▶ Problem to solve
Your task is to copy the data exactly while leaving out every picture.

▶ Dataset excerpt

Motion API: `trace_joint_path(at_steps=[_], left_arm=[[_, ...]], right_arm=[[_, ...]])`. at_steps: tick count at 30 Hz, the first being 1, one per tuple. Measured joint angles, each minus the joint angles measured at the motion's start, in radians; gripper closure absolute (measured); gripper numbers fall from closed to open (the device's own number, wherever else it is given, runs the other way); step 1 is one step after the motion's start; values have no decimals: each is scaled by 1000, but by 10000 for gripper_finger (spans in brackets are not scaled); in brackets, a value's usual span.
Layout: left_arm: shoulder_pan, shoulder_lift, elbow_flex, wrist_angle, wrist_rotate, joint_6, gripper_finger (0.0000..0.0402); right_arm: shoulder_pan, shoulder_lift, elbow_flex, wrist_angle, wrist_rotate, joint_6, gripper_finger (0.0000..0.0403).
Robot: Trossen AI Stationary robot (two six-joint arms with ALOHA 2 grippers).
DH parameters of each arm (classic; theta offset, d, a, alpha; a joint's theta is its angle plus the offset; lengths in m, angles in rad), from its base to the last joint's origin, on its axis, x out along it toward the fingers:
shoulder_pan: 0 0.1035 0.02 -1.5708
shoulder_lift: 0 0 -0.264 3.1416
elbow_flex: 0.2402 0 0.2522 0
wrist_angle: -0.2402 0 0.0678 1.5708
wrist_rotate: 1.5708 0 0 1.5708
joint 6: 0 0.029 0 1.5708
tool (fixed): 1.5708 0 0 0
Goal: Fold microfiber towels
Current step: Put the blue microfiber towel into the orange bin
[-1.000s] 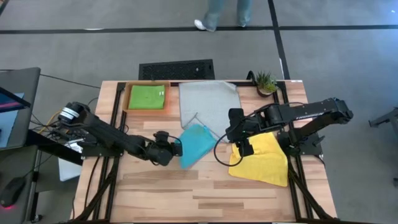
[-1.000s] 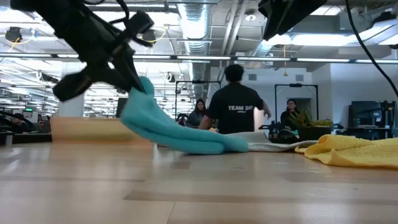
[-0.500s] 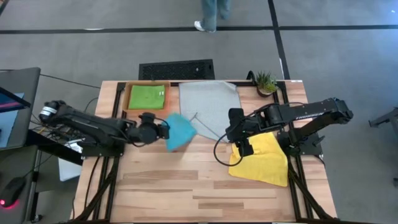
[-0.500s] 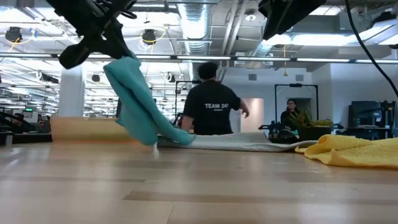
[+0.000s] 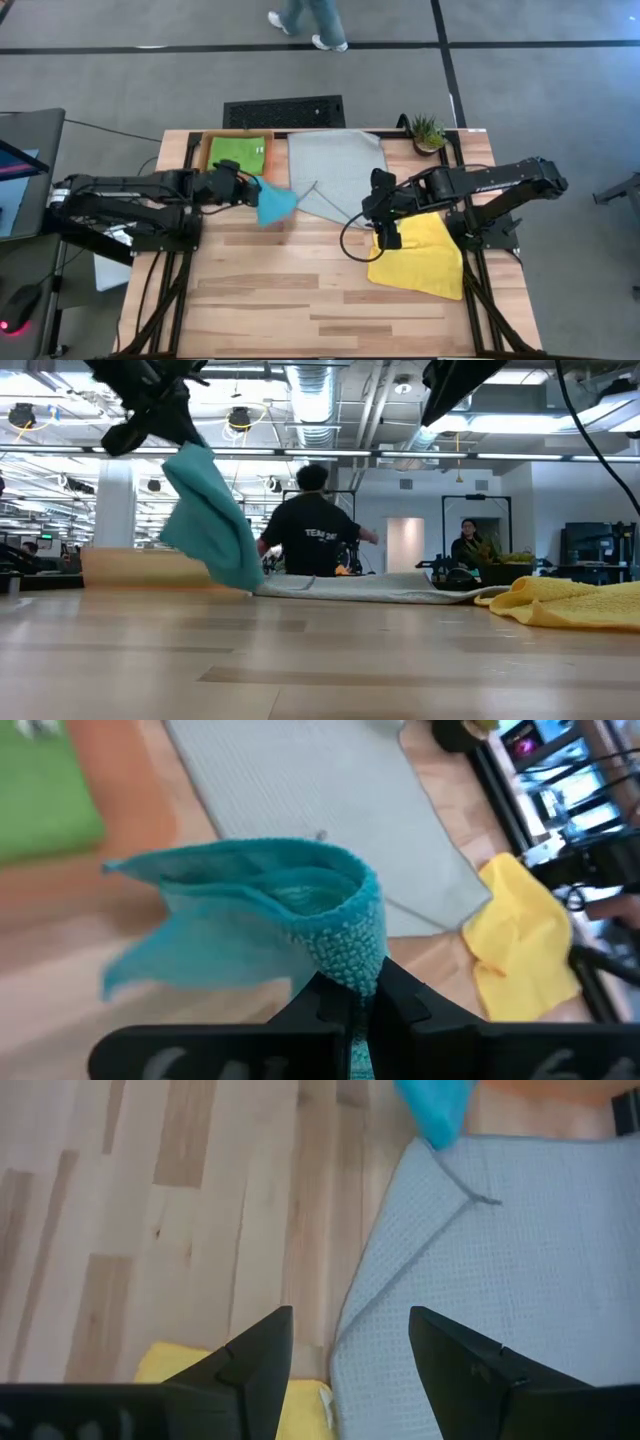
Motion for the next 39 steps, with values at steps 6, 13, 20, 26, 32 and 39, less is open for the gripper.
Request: trace_joint_path(at_steps=[6, 13, 20, 26, 32, 39], left_arm=[[144, 10, 171, -160, 86, 219, 401], [339, 53, 363, -332, 227, 467, 401], [529, 188, 523, -417, 297, 689, 401], [671, 356, 636, -439, 438, 838, 401], [761, 557, 798, -511, 525, 987, 401], [810, 692, 924, -843, 348, 1090, 401]], right_arm=[[0, 0, 0, 10, 62, 102, 177], [0, 0, 0, 82, 143, 168, 177], [-15, 0, 0, 142, 173, 168, 177], [-48, 0, 0, 146, 172, 124, 177], [-84, 0, 0, 141, 172, 108, 177], [-95, 0, 0, 138, 171, 62, 177]])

▶ Expected answer
Motion API: `trace_joint_path(at_steps=[_], left_arm=[[_, ...]], right_arm=[[_, ...]])`. at_steps: tick count at 30 Hz, the first being 1, one per tuple. Measured joint angles, each minus the joint angles measured at the motion's start, in radians; gripper closure absolute (measured); gripper numbers fall from closed to open (the device's own number, wherever else it is given, runs the other way); step 1 is one step after the motion's start; values have no decimals: each is scaled by 1000, but by 10000 for gripper_finger (spans in brackets are not scaled); in brackets, a value's usual span.
Layout: left_arm: shoulder_pan, shoulder_lift, elbow_flex, wrist_angle, wrist_rotate, joint_6, gripper_finger (0.0000..0.0402); right_arm: shoulder_pan, shoulder_lift, elbow_flex, wrist_angle, wrist_rotate, joint_6, gripper_finger (0.0000..0.0403).
Robot: Trossen AI Stationary robot (two six-joint arms with ALOHA 2 grippers).
DH parameters of each arm (classic; theta offset, d, a, alpha; a joint's theta is its angle plus the offset; lengths in m, angles in rad), from its base to the last joint's origin, on its axis, x out along it toward the fingers:
shoulder_pan: 0 0.1035 0.02 -1.5708
shoulder_lift: 0 0 -0.264 3.1416
elbow_flex: 0.2402 0 0.2522 0
wrist_angle: -0.2402 0 0.0678 1.5708
wrist_rotate: 1.5708 0 0 1.5708
joint 6: 0 0.029 0 1.5708
tool (fixed): 1.5708 0 0 0
Goal: Fold microfiber towels
Current step: Put the blue microfiber towel into the orange bin
[-1.000s] 
[-1.000s] 
[-0.500s] 
[-0.500s] 
[+0.000s] 
Motion for the next 39 steps, with values at steps 6, 13, 20, 26, 32 and 39, less is open for the gripper.
Request: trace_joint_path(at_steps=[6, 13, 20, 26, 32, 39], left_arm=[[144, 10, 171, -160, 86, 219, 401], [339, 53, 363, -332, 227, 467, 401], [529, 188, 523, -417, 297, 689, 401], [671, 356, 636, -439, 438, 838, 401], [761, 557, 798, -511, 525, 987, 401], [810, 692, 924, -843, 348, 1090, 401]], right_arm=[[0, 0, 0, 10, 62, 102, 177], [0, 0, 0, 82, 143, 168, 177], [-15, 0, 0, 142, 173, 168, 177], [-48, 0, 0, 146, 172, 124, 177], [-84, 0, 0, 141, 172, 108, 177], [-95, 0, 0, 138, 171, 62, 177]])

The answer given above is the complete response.